Ведьма уложила дыню на расстеленный на темно-изумрудной траве платок, быстро ее нарезала ровными, аппетитными ломтями и предложила мне угоститься. Наш маленький
костер с трудом боролся с чернотой вокруг, но развести слишком большой было бы опрометчиво. Пусть до ближайшего самого захолустного городка мили и мили, ни единой человеческой души вокруг, наша осторожность перебарывала желание согреться. Я кутался в свой плащ, ведьма поплотнее завернулась в отороченный мехом жилет.
- Итак,- ведьма пристально взглянула на меня и показалось, что ее пронзительно-желтые глаза сверкнули,- как же ты оказался среди приговоренных к смертной казни? Много чего натворил?
Вокруг нас вился беспокойный ветер, он трепал кроны деревьев и вплетался в длинные волосы ведьмы, по цвету напоминавшие вороное крыло, лишней лентой. Исполины-деревья же протяжно вздыхали, издавали грустные скрипы, шуршали своей уже багровеющей листвой. Подол рубинового платья ведьмы с тугим корсетом, затянутым алыми атласными шнурами, трепыхался из-за ветра, как только что пойманная рыбка, пытающаяся выбраться из прочных рыбацких сетей.

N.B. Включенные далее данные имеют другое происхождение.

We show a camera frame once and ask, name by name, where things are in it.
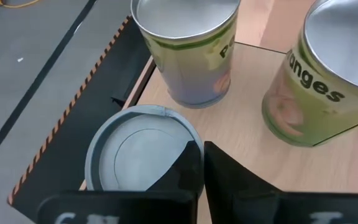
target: can rim
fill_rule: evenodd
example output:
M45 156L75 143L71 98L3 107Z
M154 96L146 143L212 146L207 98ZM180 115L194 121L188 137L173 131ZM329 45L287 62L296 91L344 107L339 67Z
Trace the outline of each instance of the can rim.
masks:
M93 136L93 139L91 143L89 144L88 151L86 153L86 159L85 159L85 181L86 181L86 187L89 190L94 190L94 184L93 184L93 175L92 175L92 161L94 157L94 150L96 148L96 145L100 142L100 137L102 134L104 134L112 124L114 124L116 121L120 120L125 115L128 115L130 113L138 113L138 114L152 114L152 115L159 115L159 116L166 116L169 118L174 119L175 121L178 121L181 125L183 125L190 135L193 137L195 142L197 143L200 154L201 154L201 164L202 167L204 166L204 144L197 133L196 129L190 124L190 122L183 117L181 114L177 113L176 111L173 111L171 109L168 109L164 106L158 106L158 105L137 105L132 106L128 109L122 110L112 117L110 117L106 122L102 124L102 126L98 129L96 134Z
M318 8L320 8L321 6L323 6L324 4L326 4L327 2L329 1L335 1L335 0L316 0L312 6L310 7L308 13L306 14L306 17L303 21L303 28L302 28L302 33L303 33L303 38L305 39L305 46L306 48L308 49L308 51L310 52L310 55L312 56L313 60L315 62L318 62L320 65L321 65L321 68L329 73L330 75L340 79L341 81L344 81L346 82L346 84L349 84L351 85L352 87L358 89L358 84L346 79L346 78L343 78L342 76L340 76L339 74L337 74L336 72L334 72L327 64L325 64L317 55L317 53L314 51L314 49L311 47L311 44L310 44L310 41L309 41L309 38L306 34L306 23L310 17L310 15L312 15L312 13L315 12L315 10L317 10Z
M230 15L228 15L227 18L225 18L222 22L220 22L219 24L217 24L216 26L204 31L204 32L201 32L201 33L198 33L198 34L193 34L193 35L187 35L187 36L183 36L183 37L167 37L167 36L164 36L164 35L159 35L159 34L156 34L154 32L151 32L149 30L147 30L144 26L142 26L139 22L139 20L137 19L137 13L136 13L136 9L137 9L137 6L139 5L140 1L143 1L143 0L131 0L131 14L132 14L132 18L134 18L136 24L142 29L144 30L146 33L154 36L154 37L158 37L158 38L162 38L162 39L168 39L168 40L189 40L189 39L194 39L196 37L201 37L201 36L204 36L204 35L208 35L208 34L211 34L213 33L214 31L216 31L217 29L219 29L220 27L222 27L227 21L230 21L233 16L236 15L236 12L240 6L240 3L241 3L241 0L237 0L237 4L236 6L234 7L234 9L231 11Z

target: silver lid
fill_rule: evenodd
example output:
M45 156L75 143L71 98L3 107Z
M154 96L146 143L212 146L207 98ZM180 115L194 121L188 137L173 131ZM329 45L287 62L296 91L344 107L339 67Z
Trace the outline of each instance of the silver lid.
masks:
M305 22L306 41L330 72L358 86L358 0L318 0Z
M131 12L143 30L183 39L216 30L236 12L240 0L132 0Z
M203 165L203 143L178 113L154 105L120 111L100 127L89 145L87 188L145 191L171 168L188 141L197 143Z

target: black stripe
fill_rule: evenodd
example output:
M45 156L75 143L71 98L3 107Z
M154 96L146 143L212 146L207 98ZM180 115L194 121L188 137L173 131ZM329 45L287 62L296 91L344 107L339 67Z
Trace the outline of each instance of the black stripe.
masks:
M17 119L19 118L20 114L23 112L24 108L27 106L31 98L34 96L35 92L38 90L39 86L48 75L48 72L53 67L57 59L59 58L60 54L63 52L66 45L69 43L71 38L74 35L75 30L77 27L84 21L85 17L88 15L90 10L92 9L93 5L95 4L96 0L88 0L85 7L82 9L80 14L75 19L74 23L71 25L69 30L64 35L63 39L57 45L56 49L53 51L47 62L45 63L44 67L42 67L41 71L38 73L37 77L35 78L34 82L31 84L29 89L26 91L24 96L21 98L20 102L17 104L11 115L9 115L8 119L5 121L4 125L0 129L0 145L3 140L6 138L7 134L12 129L13 125L16 123Z

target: wooden table
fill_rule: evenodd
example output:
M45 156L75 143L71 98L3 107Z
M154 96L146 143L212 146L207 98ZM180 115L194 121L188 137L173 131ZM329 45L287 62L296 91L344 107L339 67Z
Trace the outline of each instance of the wooden table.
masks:
M358 192L358 129L316 148L291 146L276 138L261 114L265 91L284 54L236 44L227 95L209 108L176 104L158 69L138 105L162 105L186 117L204 141L212 141L244 167L286 191ZM211 223L205 191L198 223Z

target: can label
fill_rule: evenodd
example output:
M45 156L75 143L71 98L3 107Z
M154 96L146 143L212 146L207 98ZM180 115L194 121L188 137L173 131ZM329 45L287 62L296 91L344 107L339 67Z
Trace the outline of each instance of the can label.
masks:
M269 128L286 142L315 146L358 126L358 96L314 69L299 43L264 97Z
M236 19L235 14L211 34L186 41L142 32L175 101L185 106L206 106L227 92Z

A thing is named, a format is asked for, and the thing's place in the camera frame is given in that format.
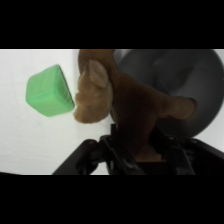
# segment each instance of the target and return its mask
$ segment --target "white background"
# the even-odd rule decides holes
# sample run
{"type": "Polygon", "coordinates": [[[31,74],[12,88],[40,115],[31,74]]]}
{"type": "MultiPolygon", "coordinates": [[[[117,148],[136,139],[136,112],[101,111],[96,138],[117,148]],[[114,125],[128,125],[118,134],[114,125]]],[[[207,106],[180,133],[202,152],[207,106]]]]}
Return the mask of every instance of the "white background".
{"type": "MultiPolygon", "coordinates": [[[[116,52],[120,60],[128,52],[116,52]]],[[[74,50],[0,49],[0,172],[49,175],[86,139],[99,140],[110,133],[110,117],[83,125],[73,112],[47,118],[26,104],[26,85],[30,76],[59,64],[72,96],[79,77],[74,50]]],[[[224,62],[224,49],[216,49],[224,62]]],[[[224,151],[224,109],[215,121],[196,138],[224,151]]],[[[95,174],[105,174],[102,165],[95,174]]]]}

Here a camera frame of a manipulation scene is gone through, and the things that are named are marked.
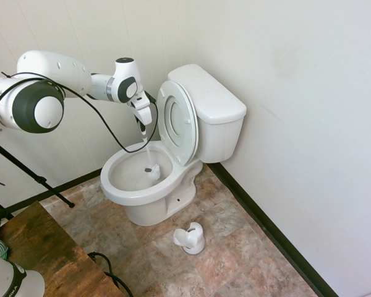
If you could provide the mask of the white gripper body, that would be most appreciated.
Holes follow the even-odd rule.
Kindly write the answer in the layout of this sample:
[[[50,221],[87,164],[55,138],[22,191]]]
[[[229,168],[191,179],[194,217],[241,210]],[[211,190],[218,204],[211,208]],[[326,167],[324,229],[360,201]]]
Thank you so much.
[[[133,114],[140,114],[140,119],[143,124],[152,123],[150,100],[148,99],[144,90],[133,96],[131,100],[127,102],[127,106],[130,108]]]

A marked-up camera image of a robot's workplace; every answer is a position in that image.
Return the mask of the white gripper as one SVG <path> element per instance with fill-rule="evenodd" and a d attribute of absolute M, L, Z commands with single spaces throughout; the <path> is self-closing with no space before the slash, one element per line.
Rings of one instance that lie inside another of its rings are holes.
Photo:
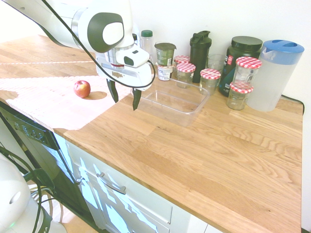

Я смотрел на эту прекрасную молодую женщину, чья кожа в отсветах крохотного костерка казалась перламутровой, мерцающей и жемчужно-белой. Острые скулы, прямой нос, высокий красивый лоб. Чувственный оскал, изящный изгиб графитовых бровей, веер из длинных, иссиня-черных ресниц над горящими дьявольским огнем глазами. Стройное, упругое, молодое тело, облаченное в тяжелую, прохладную ткань. Я жадно рассматривал ее, стараясь запомнить ее как можно лучше, надышаться ее пряным ароматом, наслушаться ее мелодичным, певучим голосом. Я смотрел, как она берет сочный ломоть дыни, как липкий сок струится по ее пальцам, как она откусывает кусочек, облизывает красные губы, еще раз кусает.
- Да в общем-то,- начинаю я, потирая озябшие кисти рук, понимая, что если не оторву от нее глаз, она возьмет надо мной верх и ее чары меня погубят,- не так уж и много я чего совершил.
Ведьма улыбается.
- Расскажи,- попросила она, вытирая резко очерченный подбородок. До чего она хороша собой, сердце замирает от каждого ее движения, произнесенного ею слова. Я гляжу, как вздымается ее грудь, когда ведьма делает глубокий вздох, как она отворачивает от меня лицо и осматривается по сторонам, а потом снова возвращает его ко мне – безмятежное, спокойное, свежее.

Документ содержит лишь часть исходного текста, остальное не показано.